## Exercise description
In the listing that follows, count each line where the word "instance" appears; write nothing but the count.

= = = =

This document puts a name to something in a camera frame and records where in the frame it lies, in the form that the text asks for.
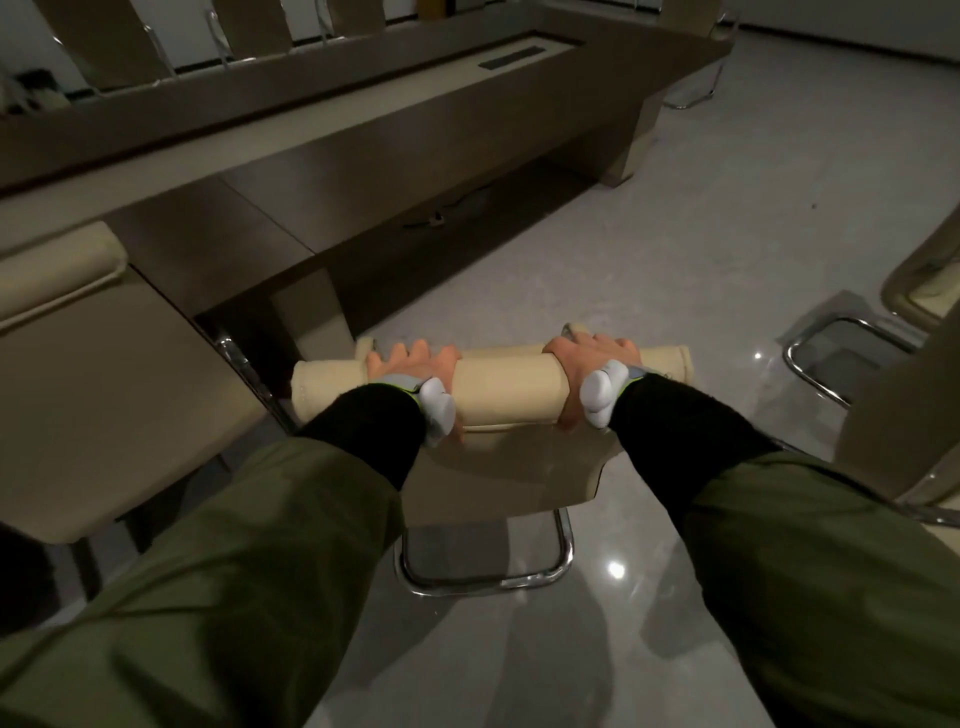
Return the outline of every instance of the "black cuff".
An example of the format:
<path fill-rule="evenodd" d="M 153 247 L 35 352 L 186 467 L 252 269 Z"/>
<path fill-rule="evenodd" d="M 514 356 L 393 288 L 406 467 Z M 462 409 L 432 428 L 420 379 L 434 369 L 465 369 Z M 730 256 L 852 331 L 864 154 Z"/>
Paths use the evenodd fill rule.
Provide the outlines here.
<path fill-rule="evenodd" d="M 406 392 L 390 384 L 366 384 L 338 397 L 298 436 L 360 458 L 400 490 L 426 437 L 426 419 Z"/>
<path fill-rule="evenodd" d="M 610 427 L 681 533 L 690 502 L 713 478 L 780 450 L 726 404 L 659 375 L 627 387 Z"/>

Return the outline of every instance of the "chrome chair leg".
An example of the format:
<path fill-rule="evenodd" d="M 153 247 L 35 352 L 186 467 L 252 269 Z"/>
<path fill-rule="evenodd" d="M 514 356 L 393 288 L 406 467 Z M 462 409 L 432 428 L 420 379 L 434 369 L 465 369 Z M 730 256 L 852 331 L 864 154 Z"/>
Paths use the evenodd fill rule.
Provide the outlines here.
<path fill-rule="evenodd" d="M 728 19 L 729 15 L 733 16 L 733 26 L 726 40 L 733 42 L 736 39 L 737 32 L 740 30 L 740 11 L 723 11 L 723 13 L 720 15 L 720 18 L 717 20 L 716 24 L 713 26 L 713 29 L 716 30 L 716 28 L 722 22 Z M 666 106 L 668 109 L 672 109 L 674 111 L 684 111 L 687 109 L 693 109 L 693 107 L 699 106 L 700 104 L 703 104 L 705 101 L 709 101 L 710 99 L 713 98 L 713 94 L 716 93 L 717 85 L 720 84 L 720 77 L 723 75 L 723 70 L 726 67 L 727 67 L 727 59 L 723 59 L 717 65 L 717 72 L 713 75 L 713 83 L 710 85 L 710 90 L 707 93 L 705 93 L 703 96 L 698 96 L 697 98 L 692 99 L 691 101 L 688 101 L 685 104 L 671 104 L 669 101 L 664 100 L 663 105 Z"/>
<path fill-rule="evenodd" d="M 917 347 L 907 341 L 904 341 L 890 331 L 880 328 L 876 324 L 872 324 L 869 321 L 865 321 L 857 316 L 852 316 L 845 313 L 835 313 L 813 322 L 810 326 L 801 331 L 800 335 L 797 336 L 796 339 L 783 348 L 783 361 L 786 363 L 791 372 L 816 389 L 817 392 L 826 397 L 828 400 L 835 401 L 844 409 L 850 409 L 851 403 L 849 400 L 843 397 L 843 395 L 834 392 L 819 379 L 811 376 L 802 366 L 800 366 L 800 364 L 797 363 L 796 359 L 796 353 L 799 347 L 803 346 L 816 334 L 820 333 L 831 324 L 836 324 L 838 322 L 846 322 L 848 324 L 854 324 L 855 326 L 864 328 L 874 336 L 878 336 L 888 344 L 892 344 L 905 353 L 913 353 L 917 350 Z"/>
<path fill-rule="evenodd" d="M 324 14 L 320 10 L 320 4 L 324 3 L 326 7 L 325 0 L 313 0 L 313 9 L 317 14 L 317 22 L 320 23 L 320 40 L 323 45 L 326 45 L 326 39 L 328 37 L 333 38 L 333 28 L 326 24 L 324 19 Z"/>
<path fill-rule="evenodd" d="M 502 594 L 521 589 L 536 589 L 553 584 L 570 570 L 573 564 L 573 529 L 565 508 L 553 512 L 560 540 L 560 559 L 550 569 L 519 576 L 477 579 L 428 579 L 414 573 L 407 558 L 407 532 L 394 545 L 396 578 L 409 591 L 419 596 L 482 596 Z"/>
<path fill-rule="evenodd" d="M 217 49 L 217 55 L 220 57 L 220 63 L 224 68 L 229 68 L 229 58 L 233 55 L 230 50 L 227 36 L 224 35 L 224 29 L 220 27 L 220 18 L 217 12 L 212 8 L 204 13 L 206 28 L 210 31 L 210 37 L 213 38 L 213 45 Z"/>
<path fill-rule="evenodd" d="M 247 386 L 256 394 L 257 398 L 263 402 L 263 406 L 274 416 L 274 419 L 283 428 L 283 431 L 288 435 L 296 432 L 299 429 L 297 423 L 294 422 L 294 419 L 283 408 L 279 400 L 274 397 L 270 389 L 267 388 L 267 385 L 260 380 L 256 369 L 253 368 L 253 364 L 251 364 L 250 360 L 243 351 L 241 351 L 240 347 L 237 346 L 237 343 L 233 341 L 228 334 L 220 333 L 213 339 L 213 346 L 217 352 L 227 360 L 229 365 L 233 367 L 233 370 L 243 378 Z"/>
<path fill-rule="evenodd" d="M 160 58 L 160 62 L 163 63 L 163 67 L 167 69 L 167 73 L 170 74 L 170 78 L 176 79 L 177 69 L 174 68 L 174 65 L 170 62 L 170 57 L 167 55 L 166 50 L 160 43 L 160 38 L 156 34 L 156 31 L 153 29 L 153 27 L 147 25 L 146 23 L 143 23 L 143 30 L 150 39 L 150 42 L 154 45 L 156 55 Z"/>

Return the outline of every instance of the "olive green sleeve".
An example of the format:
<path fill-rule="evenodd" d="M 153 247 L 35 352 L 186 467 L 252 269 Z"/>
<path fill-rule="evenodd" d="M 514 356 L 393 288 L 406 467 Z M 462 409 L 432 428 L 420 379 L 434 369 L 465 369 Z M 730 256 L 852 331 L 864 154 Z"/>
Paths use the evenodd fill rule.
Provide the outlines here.
<path fill-rule="evenodd" d="M 0 725 L 299 728 L 402 528 L 362 461 L 269 446 L 73 622 L 0 643 Z"/>
<path fill-rule="evenodd" d="M 780 453 L 712 479 L 681 532 L 778 725 L 957 725 L 960 559 L 921 525 Z"/>

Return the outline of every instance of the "hand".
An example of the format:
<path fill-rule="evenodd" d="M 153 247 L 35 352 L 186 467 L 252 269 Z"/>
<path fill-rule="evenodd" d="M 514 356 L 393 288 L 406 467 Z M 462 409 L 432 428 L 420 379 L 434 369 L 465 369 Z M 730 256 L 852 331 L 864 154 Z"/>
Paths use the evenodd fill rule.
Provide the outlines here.
<path fill-rule="evenodd" d="M 418 339 L 410 347 L 410 352 L 403 344 L 394 344 L 390 349 L 390 358 L 384 361 L 377 352 L 367 354 L 367 381 L 379 379 L 384 375 L 407 375 L 417 379 L 436 377 L 443 384 L 449 395 L 453 394 L 453 370 L 463 356 L 456 347 L 447 346 L 440 349 L 436 356 L 430 353 L 430 345 L 423 339 Z M 460 417 L 453 426 L 453 434 L 463 441 L 463 427 Z"/>
<path fill-rule="evenodd" d="M 580 404 L 580 385 L 587 376 L 615 359 L 627 366 L 640 366 L 640 352 L 636 344 L 629 339 L 612 339 L 605 333 L 590 336 L 588 333 L 573 334 L 573 341 L 558 336 L 543 347 L 544 353 L 552 353 L 560 361 L 567 381 L 570 383 L 570 395 L 566 398 L 564 411 L 557 426 L 569 431 L 584 419 L 584 407 Z"/>

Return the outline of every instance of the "chair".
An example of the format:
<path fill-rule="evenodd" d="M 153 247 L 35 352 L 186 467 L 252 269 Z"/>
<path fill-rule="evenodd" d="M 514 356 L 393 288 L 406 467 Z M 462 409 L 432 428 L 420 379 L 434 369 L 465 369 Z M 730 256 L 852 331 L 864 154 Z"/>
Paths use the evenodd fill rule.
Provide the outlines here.
<path fill-rule="evenodd" d="M 221 62 L 228 55 L 237 61 L 278 56 L 294 47 L 279 0 L 213 0 L 206 22 Z"/>
<path fill-rule="evenodd" d="M 582 327 L 567 325 L 569 335 Z M 302 422 L 339 394 L 366 381 L 363 364 L 372 339 L 357 342 L 352 361 L 302 361 L 294 370 L 293 405 Z M 463 352 L 453 395 L 465 441 L 449 440 L 420 451 L 403 488 L 408 527 L 502 521 L 553 513 L 560 544 L 555 565 L 517 576 L 431 579 L 414 571 L 404 533 L 395 546 L 396 575 L 422 596 L 482 595 L 546 586 L 573 560 L 573 534 L 566 507 L 596 496 L 600 473 L 620 452 L 616 435 L 586 423 L 561 433 L 554 423 L 569 388 L 560 363 L 541 353 L 543 344 Z M 649 366 L 683 381 L 692 379 L 684 347 L 644 350 Z"/>
<path fill-rule="evenodd" d="M 177 73 L 129 0 L 36 0 L 54 40 L 96 90 L 153 84 Z"/>
<path fill-rule="evenodd" d="M 382 0 L 326 0 L 326 8 L 337 36 L 374 36 L 387 27 Z"/>
<path fill-rule="evenodd" d="M 70 544 L 87 598 L 100 577 L 86 537 L 276 405 L 127 262 L 104 223 L 0 258 L 0 522 Z"/>
<path fill-rule="evenodd" d="M 923 331 L 940 325 L 960 300 L 960 205 L 884 281 L 880 299 Z"/>
<path fill-rule="evenodd" d="M 960 553 L 960 533 L 951 530 L 960 528 L 960 306 L 918 349 L 859 323 L 913 353 L 882 370 L 854 402 L 831 396 L 821 382 L 804 376 L 849 410 L 833 462 Z M 795 371 L 791 350 L 805 338 L 806 332 L 784 351 Z"/>
<path fill-rule="evenodd" d="M 731 22 L 728 31 L 718 32 L 721 24 Z M 663 0 L 660 8 L 658 27 L 678 33 L 687 33 L 692 36 L 712 37 L 717 40 L 734 41 L 740 29 L 740 12 L 724 10 L 720 0 Z M 720 76 L 723 74 L 727 59 L 717 63 L 717 71 L 713 76 L 713 83 L 707 93 L 698 96 L 685 104 L 672 104 L 668 101 L 663 105 L 668 109 L 684 110 L 709 101 L 713 98 Z"/>

= = = =

## Completed task
5